▶ [Supplied material]
•••••

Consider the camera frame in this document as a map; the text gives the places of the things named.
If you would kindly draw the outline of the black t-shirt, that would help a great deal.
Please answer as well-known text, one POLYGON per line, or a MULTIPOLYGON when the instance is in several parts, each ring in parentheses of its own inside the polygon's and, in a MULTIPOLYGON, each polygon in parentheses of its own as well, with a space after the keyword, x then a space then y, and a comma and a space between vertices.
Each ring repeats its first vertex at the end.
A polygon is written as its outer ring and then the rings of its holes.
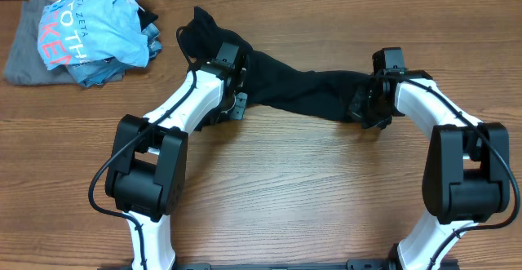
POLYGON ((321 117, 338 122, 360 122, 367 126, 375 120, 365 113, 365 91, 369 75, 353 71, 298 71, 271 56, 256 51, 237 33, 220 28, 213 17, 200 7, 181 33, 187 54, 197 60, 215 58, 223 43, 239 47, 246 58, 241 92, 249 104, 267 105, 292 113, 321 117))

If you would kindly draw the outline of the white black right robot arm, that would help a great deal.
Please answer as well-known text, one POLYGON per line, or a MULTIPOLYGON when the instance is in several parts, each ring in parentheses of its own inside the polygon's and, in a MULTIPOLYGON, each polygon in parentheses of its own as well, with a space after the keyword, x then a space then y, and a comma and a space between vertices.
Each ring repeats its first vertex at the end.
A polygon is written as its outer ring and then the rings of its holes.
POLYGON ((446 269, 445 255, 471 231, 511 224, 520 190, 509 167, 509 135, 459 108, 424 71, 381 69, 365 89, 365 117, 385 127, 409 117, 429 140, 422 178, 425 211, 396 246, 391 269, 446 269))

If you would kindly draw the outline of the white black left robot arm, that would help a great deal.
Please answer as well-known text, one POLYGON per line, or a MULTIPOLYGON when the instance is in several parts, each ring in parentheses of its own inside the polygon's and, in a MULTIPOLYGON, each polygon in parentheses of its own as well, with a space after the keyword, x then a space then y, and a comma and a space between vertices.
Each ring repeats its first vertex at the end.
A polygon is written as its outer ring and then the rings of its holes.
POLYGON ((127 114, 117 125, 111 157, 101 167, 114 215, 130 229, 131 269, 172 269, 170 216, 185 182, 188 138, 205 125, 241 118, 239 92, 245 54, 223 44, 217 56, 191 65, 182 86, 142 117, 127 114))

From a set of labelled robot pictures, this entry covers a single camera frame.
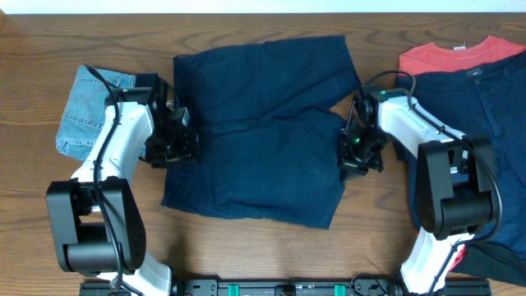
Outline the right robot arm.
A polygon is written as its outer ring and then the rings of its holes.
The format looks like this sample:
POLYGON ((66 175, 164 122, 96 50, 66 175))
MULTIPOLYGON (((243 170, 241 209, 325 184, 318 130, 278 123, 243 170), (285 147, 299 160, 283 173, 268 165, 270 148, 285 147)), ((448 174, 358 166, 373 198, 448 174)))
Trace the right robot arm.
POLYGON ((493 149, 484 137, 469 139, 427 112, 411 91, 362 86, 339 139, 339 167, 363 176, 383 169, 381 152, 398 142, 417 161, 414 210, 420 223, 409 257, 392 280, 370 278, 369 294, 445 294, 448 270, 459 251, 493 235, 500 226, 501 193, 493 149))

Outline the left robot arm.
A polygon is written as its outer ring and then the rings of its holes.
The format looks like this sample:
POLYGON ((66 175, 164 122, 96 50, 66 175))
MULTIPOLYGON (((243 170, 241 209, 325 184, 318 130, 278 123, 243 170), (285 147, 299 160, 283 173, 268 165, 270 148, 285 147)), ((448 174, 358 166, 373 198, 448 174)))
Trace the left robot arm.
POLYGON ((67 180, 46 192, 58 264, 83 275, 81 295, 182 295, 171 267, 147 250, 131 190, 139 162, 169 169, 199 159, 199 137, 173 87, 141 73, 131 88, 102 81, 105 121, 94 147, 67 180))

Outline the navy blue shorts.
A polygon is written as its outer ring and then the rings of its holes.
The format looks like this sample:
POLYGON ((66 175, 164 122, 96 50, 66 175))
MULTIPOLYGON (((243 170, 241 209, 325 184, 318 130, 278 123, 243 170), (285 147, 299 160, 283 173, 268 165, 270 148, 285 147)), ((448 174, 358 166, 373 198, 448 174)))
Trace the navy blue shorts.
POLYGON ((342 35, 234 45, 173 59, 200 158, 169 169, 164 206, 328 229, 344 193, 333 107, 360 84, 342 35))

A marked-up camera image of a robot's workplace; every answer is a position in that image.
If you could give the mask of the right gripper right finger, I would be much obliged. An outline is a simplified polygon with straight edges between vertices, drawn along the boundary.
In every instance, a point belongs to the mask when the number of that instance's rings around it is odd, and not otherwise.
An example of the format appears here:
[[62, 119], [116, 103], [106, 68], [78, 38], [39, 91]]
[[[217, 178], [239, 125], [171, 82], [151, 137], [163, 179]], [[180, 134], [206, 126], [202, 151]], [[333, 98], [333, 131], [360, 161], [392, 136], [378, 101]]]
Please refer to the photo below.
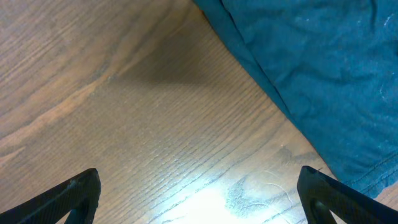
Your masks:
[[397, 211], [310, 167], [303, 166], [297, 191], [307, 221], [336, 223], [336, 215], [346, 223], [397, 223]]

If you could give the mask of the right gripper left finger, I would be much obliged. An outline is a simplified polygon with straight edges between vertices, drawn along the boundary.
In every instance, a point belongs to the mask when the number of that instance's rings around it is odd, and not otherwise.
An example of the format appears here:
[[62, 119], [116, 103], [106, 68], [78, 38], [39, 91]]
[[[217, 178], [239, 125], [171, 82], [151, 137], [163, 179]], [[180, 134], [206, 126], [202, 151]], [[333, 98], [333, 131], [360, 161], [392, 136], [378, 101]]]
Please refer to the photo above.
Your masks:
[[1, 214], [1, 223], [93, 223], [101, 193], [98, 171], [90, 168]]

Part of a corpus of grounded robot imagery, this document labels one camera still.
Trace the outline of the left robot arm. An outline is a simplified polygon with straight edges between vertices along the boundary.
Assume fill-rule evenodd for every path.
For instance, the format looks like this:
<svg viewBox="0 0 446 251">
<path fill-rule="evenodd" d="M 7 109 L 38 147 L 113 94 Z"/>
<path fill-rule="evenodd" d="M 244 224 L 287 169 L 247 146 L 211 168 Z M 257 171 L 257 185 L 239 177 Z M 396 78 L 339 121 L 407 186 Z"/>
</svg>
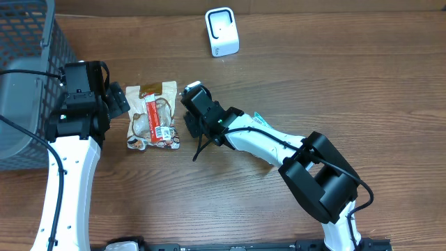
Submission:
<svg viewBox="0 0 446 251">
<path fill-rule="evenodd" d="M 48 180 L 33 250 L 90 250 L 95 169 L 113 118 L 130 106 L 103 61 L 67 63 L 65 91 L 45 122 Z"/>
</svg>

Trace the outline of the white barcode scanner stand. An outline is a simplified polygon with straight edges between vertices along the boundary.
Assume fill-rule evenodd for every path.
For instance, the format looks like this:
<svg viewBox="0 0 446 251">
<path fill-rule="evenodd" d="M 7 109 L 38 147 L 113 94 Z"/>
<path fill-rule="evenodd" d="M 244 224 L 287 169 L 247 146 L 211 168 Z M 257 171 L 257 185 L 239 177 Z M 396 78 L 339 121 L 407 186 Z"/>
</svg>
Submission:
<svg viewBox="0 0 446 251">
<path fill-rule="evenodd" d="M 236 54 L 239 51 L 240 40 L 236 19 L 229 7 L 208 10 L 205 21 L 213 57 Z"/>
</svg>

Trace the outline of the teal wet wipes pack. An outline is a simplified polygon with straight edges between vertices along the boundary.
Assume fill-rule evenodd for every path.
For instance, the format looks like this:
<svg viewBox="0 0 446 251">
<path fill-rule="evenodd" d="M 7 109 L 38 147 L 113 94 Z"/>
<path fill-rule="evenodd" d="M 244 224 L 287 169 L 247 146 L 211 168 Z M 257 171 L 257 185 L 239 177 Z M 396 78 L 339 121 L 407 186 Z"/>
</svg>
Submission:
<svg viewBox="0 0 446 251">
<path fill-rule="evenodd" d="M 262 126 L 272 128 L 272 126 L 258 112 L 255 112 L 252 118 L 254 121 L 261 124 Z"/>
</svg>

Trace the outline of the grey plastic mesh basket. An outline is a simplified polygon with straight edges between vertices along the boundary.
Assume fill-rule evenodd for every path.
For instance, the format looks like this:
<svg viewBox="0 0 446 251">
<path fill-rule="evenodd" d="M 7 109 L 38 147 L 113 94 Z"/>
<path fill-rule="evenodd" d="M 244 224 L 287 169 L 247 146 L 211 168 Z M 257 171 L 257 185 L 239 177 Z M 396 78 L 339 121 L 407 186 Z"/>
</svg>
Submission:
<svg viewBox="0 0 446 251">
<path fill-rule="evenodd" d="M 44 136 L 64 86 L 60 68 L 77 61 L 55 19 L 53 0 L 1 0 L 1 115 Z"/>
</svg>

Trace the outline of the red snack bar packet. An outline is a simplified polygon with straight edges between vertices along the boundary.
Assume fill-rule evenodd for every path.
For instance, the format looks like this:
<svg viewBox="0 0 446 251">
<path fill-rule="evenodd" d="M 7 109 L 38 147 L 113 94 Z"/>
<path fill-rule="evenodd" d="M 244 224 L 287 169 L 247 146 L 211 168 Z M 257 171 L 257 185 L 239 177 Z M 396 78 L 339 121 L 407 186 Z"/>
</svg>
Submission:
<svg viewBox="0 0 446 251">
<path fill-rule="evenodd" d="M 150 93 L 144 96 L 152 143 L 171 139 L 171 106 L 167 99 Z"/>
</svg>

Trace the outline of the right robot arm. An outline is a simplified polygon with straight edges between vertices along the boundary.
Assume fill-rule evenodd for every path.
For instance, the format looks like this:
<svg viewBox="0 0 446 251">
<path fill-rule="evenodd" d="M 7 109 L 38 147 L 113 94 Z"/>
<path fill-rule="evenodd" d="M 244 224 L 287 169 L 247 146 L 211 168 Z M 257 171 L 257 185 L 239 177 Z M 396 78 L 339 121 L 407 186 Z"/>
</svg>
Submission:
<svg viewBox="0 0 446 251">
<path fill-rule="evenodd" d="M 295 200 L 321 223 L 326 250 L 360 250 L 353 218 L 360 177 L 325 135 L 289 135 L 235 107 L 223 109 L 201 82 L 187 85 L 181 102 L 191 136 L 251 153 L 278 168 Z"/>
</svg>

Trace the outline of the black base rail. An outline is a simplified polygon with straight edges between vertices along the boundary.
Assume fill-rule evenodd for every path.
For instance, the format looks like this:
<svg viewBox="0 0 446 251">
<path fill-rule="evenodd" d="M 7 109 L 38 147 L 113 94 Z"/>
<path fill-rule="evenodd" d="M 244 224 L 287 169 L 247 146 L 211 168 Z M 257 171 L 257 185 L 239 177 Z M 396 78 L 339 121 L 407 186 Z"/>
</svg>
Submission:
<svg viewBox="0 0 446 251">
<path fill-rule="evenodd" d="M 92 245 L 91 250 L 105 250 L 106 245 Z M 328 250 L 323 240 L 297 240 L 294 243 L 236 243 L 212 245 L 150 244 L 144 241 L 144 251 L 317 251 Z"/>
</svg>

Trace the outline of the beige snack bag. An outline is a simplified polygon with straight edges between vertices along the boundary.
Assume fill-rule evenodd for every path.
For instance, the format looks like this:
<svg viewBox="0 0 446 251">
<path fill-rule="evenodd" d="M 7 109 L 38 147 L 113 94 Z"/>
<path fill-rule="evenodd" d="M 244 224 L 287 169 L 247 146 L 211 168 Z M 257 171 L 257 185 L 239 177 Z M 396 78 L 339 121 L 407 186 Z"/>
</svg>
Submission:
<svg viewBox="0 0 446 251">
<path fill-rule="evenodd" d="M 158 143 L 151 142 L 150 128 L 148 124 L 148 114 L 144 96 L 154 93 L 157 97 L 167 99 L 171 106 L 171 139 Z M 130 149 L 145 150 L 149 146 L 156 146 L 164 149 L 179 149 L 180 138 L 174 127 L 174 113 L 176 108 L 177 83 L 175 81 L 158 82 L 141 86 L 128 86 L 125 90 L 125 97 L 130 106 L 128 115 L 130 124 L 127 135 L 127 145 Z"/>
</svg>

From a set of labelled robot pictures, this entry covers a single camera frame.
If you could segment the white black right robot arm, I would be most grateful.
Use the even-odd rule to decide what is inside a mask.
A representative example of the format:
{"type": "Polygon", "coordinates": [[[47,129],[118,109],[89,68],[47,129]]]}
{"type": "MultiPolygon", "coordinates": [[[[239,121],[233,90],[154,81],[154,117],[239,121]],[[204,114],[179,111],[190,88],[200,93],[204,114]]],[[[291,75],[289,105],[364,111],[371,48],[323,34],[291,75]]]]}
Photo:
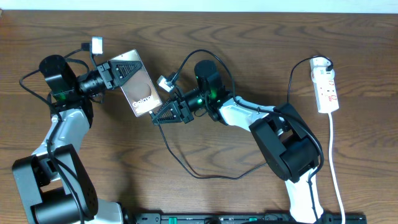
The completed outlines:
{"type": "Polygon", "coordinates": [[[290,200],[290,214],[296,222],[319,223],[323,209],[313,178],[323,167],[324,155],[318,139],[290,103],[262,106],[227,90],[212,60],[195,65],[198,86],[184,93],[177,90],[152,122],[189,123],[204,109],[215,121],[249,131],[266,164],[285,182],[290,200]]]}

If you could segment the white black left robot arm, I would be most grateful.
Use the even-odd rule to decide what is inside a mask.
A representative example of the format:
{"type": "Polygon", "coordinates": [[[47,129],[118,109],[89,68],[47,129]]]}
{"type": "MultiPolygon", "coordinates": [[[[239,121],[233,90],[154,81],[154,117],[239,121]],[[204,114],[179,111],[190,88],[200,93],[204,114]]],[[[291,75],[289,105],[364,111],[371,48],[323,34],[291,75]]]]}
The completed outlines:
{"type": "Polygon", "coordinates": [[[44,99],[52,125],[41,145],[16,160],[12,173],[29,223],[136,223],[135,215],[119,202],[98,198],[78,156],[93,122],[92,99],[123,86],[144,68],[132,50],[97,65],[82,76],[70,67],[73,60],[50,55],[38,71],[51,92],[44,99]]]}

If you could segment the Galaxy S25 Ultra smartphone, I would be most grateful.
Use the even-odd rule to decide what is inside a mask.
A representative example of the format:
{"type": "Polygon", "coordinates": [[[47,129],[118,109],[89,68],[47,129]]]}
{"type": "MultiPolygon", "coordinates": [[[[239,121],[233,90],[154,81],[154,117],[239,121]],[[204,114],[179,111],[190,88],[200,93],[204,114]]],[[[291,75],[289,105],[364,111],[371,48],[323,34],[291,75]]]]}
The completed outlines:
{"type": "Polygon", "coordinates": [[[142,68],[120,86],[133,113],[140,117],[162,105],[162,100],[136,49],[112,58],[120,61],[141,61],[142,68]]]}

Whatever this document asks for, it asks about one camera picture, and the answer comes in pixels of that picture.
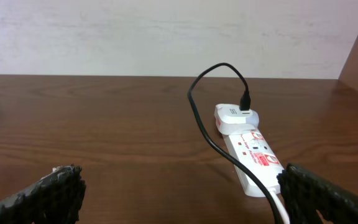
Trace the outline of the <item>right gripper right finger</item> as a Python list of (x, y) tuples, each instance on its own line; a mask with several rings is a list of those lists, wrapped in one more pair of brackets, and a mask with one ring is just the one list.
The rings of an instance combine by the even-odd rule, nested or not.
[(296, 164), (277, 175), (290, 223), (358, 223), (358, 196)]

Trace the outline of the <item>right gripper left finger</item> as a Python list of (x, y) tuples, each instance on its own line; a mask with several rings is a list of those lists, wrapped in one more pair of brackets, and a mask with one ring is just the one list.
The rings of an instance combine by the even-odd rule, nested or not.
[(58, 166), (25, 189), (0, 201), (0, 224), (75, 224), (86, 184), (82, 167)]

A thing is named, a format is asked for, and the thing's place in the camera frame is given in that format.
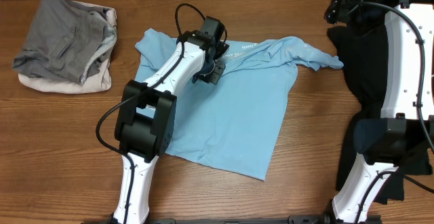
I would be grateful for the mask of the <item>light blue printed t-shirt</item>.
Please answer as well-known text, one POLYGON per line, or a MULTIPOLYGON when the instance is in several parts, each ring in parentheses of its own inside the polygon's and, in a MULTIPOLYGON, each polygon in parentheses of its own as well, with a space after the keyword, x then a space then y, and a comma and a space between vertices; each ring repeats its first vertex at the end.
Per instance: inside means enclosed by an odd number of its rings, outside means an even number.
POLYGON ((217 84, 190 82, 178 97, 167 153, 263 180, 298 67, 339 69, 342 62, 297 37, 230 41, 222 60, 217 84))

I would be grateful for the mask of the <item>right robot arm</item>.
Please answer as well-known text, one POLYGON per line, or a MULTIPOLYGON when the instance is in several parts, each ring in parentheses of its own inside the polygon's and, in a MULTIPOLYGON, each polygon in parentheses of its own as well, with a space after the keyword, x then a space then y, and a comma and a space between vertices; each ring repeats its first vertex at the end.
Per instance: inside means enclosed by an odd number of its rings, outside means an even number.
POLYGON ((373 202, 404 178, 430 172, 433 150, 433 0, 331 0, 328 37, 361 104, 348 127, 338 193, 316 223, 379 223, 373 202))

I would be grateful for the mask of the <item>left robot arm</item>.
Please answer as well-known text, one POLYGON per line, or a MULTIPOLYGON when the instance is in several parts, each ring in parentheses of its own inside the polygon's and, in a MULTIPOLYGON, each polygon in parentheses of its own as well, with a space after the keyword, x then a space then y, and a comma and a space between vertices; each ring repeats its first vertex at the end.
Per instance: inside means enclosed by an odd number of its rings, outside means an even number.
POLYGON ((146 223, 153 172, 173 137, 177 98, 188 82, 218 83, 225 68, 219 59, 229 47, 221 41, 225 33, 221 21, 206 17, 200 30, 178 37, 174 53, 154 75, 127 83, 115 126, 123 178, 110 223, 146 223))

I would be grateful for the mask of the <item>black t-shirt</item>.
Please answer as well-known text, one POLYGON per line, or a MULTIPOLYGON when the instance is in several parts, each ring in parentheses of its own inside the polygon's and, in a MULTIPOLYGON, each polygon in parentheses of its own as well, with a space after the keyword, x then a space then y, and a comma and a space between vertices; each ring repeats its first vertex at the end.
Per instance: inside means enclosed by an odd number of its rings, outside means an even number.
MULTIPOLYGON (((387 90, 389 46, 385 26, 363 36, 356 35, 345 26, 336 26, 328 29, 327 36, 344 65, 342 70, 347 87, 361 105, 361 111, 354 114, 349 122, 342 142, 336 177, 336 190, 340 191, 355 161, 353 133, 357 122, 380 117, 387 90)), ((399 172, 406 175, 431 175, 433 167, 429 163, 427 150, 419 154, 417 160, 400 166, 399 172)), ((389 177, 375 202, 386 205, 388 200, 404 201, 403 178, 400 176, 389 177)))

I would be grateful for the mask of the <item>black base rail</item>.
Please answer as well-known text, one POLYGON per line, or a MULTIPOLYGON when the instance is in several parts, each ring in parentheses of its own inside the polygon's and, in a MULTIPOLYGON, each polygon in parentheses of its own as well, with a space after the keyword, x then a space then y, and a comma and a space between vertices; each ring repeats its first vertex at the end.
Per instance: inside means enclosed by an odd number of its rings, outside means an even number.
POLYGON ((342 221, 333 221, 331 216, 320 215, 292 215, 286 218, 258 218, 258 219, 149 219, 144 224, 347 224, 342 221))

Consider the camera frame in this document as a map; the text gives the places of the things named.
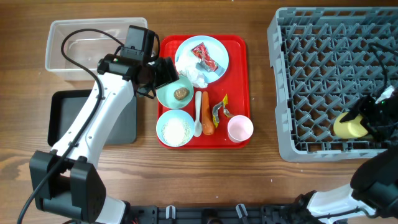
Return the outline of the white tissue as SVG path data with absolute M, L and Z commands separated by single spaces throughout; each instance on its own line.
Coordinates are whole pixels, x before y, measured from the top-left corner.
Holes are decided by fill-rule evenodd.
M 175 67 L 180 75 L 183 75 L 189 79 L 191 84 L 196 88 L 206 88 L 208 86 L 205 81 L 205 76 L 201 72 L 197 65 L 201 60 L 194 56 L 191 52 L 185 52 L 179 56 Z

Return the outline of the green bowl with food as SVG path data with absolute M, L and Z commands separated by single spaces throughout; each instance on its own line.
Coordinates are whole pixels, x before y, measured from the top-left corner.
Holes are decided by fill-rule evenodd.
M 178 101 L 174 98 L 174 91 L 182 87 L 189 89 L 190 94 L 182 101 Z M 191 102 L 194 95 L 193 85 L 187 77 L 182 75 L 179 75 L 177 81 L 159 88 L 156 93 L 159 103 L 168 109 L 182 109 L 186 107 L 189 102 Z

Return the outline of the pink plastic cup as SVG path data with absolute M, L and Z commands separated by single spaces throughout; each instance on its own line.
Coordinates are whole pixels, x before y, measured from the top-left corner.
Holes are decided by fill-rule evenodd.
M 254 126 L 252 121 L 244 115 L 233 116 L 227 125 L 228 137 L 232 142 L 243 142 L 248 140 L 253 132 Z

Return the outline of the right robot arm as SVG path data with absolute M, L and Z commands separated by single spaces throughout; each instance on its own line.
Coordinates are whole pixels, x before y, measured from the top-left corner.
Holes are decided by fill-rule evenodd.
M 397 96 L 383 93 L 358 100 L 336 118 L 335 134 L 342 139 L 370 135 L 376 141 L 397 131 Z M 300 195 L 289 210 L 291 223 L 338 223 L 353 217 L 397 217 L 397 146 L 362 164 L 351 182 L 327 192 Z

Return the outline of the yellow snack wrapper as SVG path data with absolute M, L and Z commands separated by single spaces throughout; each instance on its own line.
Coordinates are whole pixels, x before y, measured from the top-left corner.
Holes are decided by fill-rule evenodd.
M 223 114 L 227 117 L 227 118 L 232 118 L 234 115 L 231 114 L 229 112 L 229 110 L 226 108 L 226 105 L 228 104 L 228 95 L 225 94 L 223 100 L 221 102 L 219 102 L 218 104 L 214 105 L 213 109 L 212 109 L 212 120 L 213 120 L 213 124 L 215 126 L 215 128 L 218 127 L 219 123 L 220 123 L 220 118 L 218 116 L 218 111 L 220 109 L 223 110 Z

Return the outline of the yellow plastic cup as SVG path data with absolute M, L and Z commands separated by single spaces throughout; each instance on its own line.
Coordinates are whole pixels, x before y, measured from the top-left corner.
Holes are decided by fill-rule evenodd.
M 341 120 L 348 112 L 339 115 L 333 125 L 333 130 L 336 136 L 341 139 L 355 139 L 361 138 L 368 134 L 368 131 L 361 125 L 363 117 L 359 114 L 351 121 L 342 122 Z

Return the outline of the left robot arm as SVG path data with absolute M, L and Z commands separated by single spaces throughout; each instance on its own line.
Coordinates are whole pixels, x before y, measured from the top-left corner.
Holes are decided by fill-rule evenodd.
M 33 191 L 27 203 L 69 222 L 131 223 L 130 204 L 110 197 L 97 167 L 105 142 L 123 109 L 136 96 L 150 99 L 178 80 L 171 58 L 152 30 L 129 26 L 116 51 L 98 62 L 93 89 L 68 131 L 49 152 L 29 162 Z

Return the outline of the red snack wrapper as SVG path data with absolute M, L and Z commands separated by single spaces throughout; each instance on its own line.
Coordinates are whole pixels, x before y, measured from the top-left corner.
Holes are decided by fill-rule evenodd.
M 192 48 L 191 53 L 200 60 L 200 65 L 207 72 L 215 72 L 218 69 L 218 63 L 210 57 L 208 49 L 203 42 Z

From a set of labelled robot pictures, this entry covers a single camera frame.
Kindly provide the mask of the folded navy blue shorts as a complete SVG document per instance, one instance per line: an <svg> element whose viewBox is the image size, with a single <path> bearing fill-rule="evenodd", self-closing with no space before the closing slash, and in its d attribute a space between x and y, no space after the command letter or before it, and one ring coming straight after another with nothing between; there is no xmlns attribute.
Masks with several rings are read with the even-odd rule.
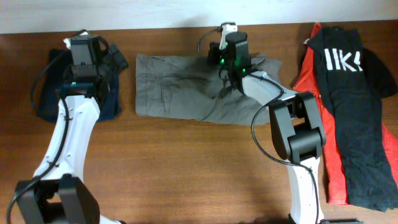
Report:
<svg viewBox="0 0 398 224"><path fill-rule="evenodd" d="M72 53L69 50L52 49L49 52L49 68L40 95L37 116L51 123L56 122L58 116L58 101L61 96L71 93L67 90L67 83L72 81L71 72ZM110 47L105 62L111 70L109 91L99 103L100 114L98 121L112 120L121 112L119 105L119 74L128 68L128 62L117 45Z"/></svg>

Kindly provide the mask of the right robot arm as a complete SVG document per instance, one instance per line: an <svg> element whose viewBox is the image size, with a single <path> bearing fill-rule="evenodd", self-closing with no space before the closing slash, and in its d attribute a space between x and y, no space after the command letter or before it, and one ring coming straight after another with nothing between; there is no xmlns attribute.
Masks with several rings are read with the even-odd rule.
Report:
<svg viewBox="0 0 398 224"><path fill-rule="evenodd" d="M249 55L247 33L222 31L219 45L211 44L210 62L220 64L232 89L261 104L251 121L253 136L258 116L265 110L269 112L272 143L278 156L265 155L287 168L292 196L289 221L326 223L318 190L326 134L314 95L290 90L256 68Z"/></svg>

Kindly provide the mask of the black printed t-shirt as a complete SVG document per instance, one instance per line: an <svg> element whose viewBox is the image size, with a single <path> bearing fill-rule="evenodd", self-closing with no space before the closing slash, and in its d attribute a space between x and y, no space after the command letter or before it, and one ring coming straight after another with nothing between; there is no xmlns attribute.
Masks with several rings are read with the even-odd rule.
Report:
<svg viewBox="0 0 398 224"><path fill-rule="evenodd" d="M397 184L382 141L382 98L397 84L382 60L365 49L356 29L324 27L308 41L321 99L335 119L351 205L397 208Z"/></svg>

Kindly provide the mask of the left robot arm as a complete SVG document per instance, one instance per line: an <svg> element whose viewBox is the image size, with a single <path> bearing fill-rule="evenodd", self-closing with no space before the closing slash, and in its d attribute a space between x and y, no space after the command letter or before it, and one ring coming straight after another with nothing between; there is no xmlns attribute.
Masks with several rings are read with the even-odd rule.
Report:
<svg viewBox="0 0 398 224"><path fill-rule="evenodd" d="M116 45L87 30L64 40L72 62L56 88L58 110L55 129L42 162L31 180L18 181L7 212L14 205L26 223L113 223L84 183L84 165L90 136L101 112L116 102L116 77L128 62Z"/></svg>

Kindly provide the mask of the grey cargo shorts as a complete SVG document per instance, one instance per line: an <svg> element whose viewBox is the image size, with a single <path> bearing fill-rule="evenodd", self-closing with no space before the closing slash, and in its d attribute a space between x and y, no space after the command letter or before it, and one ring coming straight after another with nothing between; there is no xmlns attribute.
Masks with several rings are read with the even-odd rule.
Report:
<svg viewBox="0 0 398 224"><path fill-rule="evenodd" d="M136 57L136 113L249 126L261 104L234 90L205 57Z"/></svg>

•••••

▶ [Problem requirements] Copy each line of the material where "great" is found.

▶ [Answer box]
If you would kindly draw the outline of the black t-shirt, that would help a great deal.
If you would kindly draw the outline of the white black right robot arm, that would help a great deal.
If you would kindly draw the outline of the white black left robot arm, that would help a great deal.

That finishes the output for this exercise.